China Enters the Trade
Picture
Predictably the same passion play
over
trade with Japan two decades ago is
now being reenacted with China. And if China yield to US
pressure as Japan did to revalue its
currency upward against the dollar, China will face decades
of deflation as Japan did. China launched
its economic reform and “open to the
outside” policy in 1978 and a good part of the excess global liquidity
resulting
from the recycling of oil revenue after the 1973 oil crisis went into
China
after 1978, and to other economies in Asia to fund the newly
industrialized
countries (NICs), known as Asian Tigers, eager to trade with and invest
in
China. For almost three decades, China has been riding on
a liquidity boom created by the US Fed’s
stealth devaluation of the purchasing power of the dollar.
Ironically, pundits
of all colors have since
applauded China for its “wisdom” in adopting market capitalism as a
path out of
poverty, while the whole world has become addicted to easy money
denominated in
dollars of falling value that actually makes everyone poorer in real
terms,
only that some become poorer more and faster by comparison. Pathetically, neo-liberal economists fell
over each other hailing the poverty eradication powers of market
fundamentalism.
The Income Equality
Hoax
J. Bradford DeLong,
an economic professor at
the University of California at Berkley and former official in the
Clinton White
House, attracted mainstream attention by claiming in a February 2001
article (The
World’s Income Distribution: Turning the Corner?) that global income
distribution has been trending towards equality through globalization.
Such
claims not only fly in the face of World Bank data on the gini
coefficient which
measures income equality in economies, they ignore the fact that all
wages were
falling in purchasing power globally even if rising nominally,
improving
statistical equality as nominal wages in poor economies rise at the
faster rate
because they started from a lower base both nominally and in real terms.
Neo-liberal ideology
asserts that inequality
is the result of poverty and that as poverty is relieved, inequality
recedes.
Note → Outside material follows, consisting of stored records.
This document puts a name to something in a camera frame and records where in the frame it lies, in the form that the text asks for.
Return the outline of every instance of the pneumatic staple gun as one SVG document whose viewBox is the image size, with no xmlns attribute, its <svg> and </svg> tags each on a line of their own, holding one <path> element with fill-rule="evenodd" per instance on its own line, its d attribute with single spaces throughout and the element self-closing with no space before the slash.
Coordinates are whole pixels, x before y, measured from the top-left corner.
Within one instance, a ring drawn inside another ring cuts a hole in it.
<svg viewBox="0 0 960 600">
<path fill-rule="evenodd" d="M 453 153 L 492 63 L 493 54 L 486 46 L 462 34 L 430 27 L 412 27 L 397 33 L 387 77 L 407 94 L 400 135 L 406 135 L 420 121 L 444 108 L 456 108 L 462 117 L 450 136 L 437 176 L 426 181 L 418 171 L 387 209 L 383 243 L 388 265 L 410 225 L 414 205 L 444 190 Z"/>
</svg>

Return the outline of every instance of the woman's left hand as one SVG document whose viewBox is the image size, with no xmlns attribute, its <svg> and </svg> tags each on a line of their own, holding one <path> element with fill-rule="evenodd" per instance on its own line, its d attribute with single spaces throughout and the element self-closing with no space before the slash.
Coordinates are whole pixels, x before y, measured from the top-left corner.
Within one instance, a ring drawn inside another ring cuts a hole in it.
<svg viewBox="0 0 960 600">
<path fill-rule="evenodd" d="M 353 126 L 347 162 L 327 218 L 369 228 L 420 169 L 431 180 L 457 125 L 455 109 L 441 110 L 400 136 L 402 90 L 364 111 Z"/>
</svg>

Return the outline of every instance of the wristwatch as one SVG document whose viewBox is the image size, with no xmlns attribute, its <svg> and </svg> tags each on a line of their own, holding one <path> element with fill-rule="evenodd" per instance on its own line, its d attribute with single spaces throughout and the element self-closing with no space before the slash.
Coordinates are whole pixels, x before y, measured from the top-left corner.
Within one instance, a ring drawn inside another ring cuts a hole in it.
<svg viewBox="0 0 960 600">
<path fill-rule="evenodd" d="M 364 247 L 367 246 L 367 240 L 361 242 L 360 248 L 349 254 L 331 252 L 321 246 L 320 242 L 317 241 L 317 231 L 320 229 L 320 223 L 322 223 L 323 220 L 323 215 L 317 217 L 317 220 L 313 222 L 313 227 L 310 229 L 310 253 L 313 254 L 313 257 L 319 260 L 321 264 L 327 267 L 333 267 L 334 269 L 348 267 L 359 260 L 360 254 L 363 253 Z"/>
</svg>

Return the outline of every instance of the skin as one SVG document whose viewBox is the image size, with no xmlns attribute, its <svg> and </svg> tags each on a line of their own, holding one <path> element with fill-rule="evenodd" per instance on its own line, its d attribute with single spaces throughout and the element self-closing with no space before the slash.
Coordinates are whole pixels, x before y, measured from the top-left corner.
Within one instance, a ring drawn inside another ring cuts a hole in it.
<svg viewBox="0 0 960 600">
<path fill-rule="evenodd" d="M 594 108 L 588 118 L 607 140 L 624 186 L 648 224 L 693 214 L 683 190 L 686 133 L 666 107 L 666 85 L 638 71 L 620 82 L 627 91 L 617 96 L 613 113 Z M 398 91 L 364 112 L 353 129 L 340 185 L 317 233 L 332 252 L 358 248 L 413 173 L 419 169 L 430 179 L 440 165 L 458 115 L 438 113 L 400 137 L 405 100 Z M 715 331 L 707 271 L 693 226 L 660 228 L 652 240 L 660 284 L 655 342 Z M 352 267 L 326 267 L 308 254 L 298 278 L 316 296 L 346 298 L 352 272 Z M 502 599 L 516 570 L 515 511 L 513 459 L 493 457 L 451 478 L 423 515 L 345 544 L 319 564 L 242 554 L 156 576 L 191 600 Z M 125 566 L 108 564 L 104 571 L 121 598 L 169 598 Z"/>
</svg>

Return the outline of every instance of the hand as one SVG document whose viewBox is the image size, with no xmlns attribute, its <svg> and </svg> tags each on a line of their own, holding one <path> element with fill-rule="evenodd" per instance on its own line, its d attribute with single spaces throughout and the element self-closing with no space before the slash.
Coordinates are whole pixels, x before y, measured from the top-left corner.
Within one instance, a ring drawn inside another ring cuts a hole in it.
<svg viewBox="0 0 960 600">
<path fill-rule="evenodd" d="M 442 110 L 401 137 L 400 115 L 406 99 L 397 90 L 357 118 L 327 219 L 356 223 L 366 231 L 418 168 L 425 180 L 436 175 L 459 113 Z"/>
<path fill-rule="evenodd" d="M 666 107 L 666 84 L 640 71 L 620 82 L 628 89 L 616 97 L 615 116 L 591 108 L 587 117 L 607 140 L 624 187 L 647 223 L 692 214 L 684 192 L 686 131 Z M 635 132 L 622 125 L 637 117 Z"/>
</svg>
This assertion neglects the possibility that inequality
itself
causes poverty, not as calculations in a zero sum game, but as a damper
on
consumer demand in a global economy plagued by overcapacity. Globalized
trade,
rather than domestic development, has been hailed by neo-liberal
economists as
the solution to both inequality and poverty. Opposition to
globalization by
the world’s poor has been labeled misguided by the neo-liberal
mainstream that
holds monopolistic sway in the media in defiance of glaring conditions
of
poverty on the ground.
The Harrod-Domar
Model of Development
Neo-liberal
economists point to the
Harrod-Domar model of economic growth to argue that unequal
distribution of
income promotes faster economic growth and greater employment because
the rich
save more than the poor so that a greater volume of domestic
savings will
increase the supply of capital available for investment; and the
accelerated
capital formation will raise gross domestic product and resulting
incomes, a
virtuous cycle feeding back into greater savings. Thus, income
inequality, even
with widespread poverty, is regarded as good for development, not
merely as a
transitional compromise but as a permanent structural
necessity. This is
essentially the IMF/WTO model of market fundamentalism since
discredited by
factual data.
Even Deng Xiao-ping,
paramount leader of China’s economic reform,
fell for this fallacy and accepted the need
to “let some people get rich first.” Predictably, the word “first” soon
disappeared in Chinese economic policy deliberations until it was too
late.
Finally, the new leadership in China is at long last addressing the
problem of
income disparity both between people and between regions, but the task
is made
more Herculean by the two-decade-long solidification of a political and
bureaucratic superstructure imbedded with powerful resistance of
special
interests of those who had gotten rich first and want to stay more rich
permanently.
Notwithstanding that
the Harrod-Domar model
may not be operative in a world plagued by overcapacity from
over-investment
and insufficient demand as a result of income inequality, the model
neglects
the fact that under globalized finance capitalism, even the savings of
the rich
in the poor economies are siphoned off to US capital markets, draining
the
local economy of desperately needed capital. The global dollar
glut in
the context of dollar hegemony that Fed Chairman Ben Bernanke mistook
for a
global savings glut is the living evidence against the validity of the
Harrod-Domar
model of economic growth. Income inequality in the economies that
export to the US provides capital
formation only to the US by financing a US capital account
surplus with the current account surpluses these
economies earn from trade.
China, World’s
Biggest Creditor, is Starved for Capital
This increases the
cost of capital for the exporting
economies which have to offer returns drastically higher than the
return they
get from US sovereign debt merely to induce their own capital to come
back
home. And even then, capital flows only to the export sector to earn
even more dollars
to pay foreign capital denominated in dollars, putting these economies
in a
perpetual competitive disadvantage for global capital. China is a perfect
example of a booming economy caught in this trap.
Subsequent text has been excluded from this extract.